Among the entries that follow, count the lines that contain the word "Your" and say how many there are, writing nothing else.

*** Data extracts ***

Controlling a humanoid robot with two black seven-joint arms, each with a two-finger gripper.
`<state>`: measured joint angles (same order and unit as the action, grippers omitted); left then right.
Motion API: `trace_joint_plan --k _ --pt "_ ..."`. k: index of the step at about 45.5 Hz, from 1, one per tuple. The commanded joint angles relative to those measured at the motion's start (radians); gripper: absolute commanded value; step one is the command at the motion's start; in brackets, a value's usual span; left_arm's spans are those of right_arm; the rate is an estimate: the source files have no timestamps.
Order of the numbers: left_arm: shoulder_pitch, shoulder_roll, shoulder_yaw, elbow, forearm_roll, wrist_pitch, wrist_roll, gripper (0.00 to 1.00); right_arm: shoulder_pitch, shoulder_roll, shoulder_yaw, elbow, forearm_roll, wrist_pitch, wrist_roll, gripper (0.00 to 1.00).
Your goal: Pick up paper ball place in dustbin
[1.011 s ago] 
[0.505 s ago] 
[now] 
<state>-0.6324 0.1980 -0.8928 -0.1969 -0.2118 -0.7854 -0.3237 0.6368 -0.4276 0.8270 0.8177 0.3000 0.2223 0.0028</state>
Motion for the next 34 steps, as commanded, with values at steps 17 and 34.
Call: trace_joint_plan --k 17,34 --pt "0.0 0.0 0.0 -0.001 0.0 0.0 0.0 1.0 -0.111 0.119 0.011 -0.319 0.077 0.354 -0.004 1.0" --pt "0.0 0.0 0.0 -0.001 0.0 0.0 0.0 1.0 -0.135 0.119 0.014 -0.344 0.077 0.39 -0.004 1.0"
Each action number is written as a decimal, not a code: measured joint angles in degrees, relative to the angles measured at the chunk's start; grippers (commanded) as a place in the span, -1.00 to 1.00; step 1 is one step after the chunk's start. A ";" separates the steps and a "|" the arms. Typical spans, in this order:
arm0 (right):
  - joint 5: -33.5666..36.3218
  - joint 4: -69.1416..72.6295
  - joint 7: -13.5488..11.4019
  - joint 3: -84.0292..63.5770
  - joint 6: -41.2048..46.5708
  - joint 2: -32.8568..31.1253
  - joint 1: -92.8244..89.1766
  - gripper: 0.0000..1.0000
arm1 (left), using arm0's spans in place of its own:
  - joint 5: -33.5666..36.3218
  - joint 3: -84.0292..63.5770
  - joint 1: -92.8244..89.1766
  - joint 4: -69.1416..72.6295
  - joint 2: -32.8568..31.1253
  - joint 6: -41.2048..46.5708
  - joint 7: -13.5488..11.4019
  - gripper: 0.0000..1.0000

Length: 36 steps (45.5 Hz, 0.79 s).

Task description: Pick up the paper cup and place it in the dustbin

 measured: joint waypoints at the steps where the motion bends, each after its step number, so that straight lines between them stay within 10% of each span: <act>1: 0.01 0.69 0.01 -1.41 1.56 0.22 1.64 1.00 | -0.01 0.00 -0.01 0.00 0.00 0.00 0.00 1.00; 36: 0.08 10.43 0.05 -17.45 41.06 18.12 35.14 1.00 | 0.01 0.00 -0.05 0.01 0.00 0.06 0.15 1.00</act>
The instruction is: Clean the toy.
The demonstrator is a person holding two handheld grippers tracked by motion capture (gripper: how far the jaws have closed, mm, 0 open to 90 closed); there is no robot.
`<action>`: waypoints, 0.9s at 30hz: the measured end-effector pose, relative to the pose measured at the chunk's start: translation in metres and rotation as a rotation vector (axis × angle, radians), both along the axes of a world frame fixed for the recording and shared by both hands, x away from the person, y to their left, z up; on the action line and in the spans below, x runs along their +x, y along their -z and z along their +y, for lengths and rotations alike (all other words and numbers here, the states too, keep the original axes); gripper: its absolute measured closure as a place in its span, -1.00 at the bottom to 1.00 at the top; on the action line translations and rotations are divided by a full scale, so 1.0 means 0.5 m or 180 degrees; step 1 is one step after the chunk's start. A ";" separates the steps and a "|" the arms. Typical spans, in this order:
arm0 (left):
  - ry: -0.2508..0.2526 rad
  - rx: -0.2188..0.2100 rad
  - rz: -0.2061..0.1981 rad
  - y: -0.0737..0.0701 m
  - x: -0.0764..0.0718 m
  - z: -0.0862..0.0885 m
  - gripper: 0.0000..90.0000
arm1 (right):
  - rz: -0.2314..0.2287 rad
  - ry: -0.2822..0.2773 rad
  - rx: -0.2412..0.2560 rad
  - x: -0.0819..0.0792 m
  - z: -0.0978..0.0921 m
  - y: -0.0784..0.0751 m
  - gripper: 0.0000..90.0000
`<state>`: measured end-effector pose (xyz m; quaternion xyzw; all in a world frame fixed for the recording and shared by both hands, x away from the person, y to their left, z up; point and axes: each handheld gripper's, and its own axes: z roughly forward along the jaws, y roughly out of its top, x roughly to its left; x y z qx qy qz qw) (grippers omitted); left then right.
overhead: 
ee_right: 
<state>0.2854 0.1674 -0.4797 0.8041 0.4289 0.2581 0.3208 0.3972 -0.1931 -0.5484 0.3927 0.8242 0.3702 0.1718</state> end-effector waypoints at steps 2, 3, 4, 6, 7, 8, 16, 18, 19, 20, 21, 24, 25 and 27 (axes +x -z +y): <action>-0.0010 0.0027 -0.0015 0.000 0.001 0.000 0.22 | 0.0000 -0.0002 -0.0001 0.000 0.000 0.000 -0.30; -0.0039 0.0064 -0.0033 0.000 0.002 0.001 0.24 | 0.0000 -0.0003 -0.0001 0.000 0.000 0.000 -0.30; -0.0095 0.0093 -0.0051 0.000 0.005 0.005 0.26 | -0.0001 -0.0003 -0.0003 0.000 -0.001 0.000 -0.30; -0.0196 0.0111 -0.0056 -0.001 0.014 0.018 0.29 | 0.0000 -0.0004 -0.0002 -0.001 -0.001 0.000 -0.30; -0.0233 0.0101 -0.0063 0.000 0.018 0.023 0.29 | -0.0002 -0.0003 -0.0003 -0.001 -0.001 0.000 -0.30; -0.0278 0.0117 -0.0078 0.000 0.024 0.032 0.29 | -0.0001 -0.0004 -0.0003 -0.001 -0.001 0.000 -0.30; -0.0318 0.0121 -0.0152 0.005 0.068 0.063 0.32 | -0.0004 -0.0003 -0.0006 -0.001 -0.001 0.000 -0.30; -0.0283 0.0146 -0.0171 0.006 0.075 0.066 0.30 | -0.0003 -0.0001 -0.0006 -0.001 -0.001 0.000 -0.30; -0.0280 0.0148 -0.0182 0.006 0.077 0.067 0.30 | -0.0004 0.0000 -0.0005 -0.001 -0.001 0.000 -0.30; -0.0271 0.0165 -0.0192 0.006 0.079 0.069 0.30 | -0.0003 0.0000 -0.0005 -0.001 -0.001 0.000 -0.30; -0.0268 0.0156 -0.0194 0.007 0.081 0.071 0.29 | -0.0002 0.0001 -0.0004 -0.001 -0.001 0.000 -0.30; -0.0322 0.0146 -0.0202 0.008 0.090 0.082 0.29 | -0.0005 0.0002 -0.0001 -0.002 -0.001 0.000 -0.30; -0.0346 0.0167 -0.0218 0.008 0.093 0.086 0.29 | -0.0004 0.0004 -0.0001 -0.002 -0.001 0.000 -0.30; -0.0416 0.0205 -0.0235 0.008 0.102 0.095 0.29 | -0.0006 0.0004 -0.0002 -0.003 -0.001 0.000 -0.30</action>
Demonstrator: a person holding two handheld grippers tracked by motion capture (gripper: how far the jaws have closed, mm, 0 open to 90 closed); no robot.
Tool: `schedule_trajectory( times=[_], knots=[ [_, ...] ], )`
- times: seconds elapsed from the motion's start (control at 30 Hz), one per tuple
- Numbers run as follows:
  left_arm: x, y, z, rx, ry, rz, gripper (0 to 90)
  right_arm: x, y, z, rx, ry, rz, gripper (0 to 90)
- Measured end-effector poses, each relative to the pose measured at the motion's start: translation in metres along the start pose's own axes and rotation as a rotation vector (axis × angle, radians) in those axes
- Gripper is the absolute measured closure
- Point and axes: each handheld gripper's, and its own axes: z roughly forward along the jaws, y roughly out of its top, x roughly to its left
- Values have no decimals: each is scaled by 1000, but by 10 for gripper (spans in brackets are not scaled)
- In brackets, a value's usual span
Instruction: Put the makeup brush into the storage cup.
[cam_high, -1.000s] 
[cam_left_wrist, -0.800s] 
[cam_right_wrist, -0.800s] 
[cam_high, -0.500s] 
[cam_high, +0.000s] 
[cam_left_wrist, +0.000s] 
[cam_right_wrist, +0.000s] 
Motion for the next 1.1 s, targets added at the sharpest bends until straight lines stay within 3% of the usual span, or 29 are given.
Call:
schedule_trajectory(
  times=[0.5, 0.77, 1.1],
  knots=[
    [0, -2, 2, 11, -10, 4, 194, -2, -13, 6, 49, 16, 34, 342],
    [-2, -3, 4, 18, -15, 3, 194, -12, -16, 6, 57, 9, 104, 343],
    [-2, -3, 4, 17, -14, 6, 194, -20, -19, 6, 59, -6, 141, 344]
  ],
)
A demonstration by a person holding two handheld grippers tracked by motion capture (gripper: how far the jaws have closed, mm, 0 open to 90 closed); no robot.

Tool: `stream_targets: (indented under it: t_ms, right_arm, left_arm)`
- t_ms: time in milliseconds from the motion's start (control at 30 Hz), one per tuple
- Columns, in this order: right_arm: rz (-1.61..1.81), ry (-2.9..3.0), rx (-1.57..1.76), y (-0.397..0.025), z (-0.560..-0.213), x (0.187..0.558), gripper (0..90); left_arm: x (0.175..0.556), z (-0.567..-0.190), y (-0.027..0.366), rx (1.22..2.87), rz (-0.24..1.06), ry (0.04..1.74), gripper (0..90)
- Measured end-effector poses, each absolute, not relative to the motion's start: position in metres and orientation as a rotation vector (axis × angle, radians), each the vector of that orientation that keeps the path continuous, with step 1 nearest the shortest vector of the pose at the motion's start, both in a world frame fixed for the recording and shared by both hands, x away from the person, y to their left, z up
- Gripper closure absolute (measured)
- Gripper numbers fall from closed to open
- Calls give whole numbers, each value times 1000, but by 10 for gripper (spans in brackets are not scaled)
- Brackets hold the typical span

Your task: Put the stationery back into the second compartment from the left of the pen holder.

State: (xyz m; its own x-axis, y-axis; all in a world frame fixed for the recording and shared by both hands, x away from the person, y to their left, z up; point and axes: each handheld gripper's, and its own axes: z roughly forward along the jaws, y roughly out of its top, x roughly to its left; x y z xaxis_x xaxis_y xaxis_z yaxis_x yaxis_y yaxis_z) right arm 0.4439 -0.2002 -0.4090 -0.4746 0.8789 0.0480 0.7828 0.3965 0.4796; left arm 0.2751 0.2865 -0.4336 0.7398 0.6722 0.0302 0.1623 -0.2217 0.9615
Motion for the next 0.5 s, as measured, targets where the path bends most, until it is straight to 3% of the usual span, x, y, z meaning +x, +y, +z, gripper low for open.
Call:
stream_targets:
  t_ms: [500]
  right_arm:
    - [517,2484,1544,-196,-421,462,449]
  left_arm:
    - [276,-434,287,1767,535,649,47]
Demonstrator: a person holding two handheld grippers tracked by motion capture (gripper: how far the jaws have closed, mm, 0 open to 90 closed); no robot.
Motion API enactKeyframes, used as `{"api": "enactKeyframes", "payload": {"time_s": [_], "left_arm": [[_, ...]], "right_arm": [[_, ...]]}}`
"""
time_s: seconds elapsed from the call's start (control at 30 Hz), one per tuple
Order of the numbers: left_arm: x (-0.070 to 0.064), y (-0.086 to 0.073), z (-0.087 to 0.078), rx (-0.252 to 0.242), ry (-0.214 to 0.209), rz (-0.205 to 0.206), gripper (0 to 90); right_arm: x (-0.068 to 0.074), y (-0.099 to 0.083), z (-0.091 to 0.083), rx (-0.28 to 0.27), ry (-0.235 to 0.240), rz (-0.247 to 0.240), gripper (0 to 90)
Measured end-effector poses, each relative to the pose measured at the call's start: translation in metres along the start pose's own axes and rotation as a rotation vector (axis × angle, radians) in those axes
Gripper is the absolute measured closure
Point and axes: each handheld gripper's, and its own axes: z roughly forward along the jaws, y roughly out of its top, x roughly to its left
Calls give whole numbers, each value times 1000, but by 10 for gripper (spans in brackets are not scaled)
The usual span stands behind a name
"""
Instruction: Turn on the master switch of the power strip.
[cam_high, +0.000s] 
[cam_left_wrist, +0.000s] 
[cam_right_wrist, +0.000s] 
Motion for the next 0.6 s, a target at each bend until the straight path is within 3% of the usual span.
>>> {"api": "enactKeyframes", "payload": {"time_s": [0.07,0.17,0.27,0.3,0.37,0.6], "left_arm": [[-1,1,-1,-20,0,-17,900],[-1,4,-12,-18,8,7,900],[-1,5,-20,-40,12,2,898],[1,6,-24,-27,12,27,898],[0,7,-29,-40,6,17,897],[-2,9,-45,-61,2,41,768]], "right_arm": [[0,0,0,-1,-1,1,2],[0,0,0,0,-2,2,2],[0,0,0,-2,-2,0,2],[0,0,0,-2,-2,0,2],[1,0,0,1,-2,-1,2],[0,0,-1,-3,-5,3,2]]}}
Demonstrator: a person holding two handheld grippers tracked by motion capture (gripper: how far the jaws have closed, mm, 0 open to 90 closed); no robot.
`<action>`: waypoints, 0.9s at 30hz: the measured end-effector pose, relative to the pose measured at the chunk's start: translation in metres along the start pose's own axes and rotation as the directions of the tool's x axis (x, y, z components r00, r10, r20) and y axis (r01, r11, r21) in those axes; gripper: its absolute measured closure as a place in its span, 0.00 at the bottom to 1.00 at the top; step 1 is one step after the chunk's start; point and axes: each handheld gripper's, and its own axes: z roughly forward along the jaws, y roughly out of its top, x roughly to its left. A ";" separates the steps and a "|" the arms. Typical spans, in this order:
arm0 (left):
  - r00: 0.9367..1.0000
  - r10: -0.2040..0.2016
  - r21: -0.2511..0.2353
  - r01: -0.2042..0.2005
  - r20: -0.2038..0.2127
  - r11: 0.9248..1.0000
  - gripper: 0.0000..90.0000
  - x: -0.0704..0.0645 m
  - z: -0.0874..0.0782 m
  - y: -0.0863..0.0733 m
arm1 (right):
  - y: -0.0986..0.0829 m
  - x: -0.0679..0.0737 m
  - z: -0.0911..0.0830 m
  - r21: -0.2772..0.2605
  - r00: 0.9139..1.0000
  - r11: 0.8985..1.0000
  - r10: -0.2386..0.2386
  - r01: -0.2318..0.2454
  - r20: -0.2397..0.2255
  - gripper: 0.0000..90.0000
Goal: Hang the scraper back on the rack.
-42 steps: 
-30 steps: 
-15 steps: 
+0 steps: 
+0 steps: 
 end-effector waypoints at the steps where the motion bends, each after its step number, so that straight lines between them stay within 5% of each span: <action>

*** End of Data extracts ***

Answer to this exercise:
2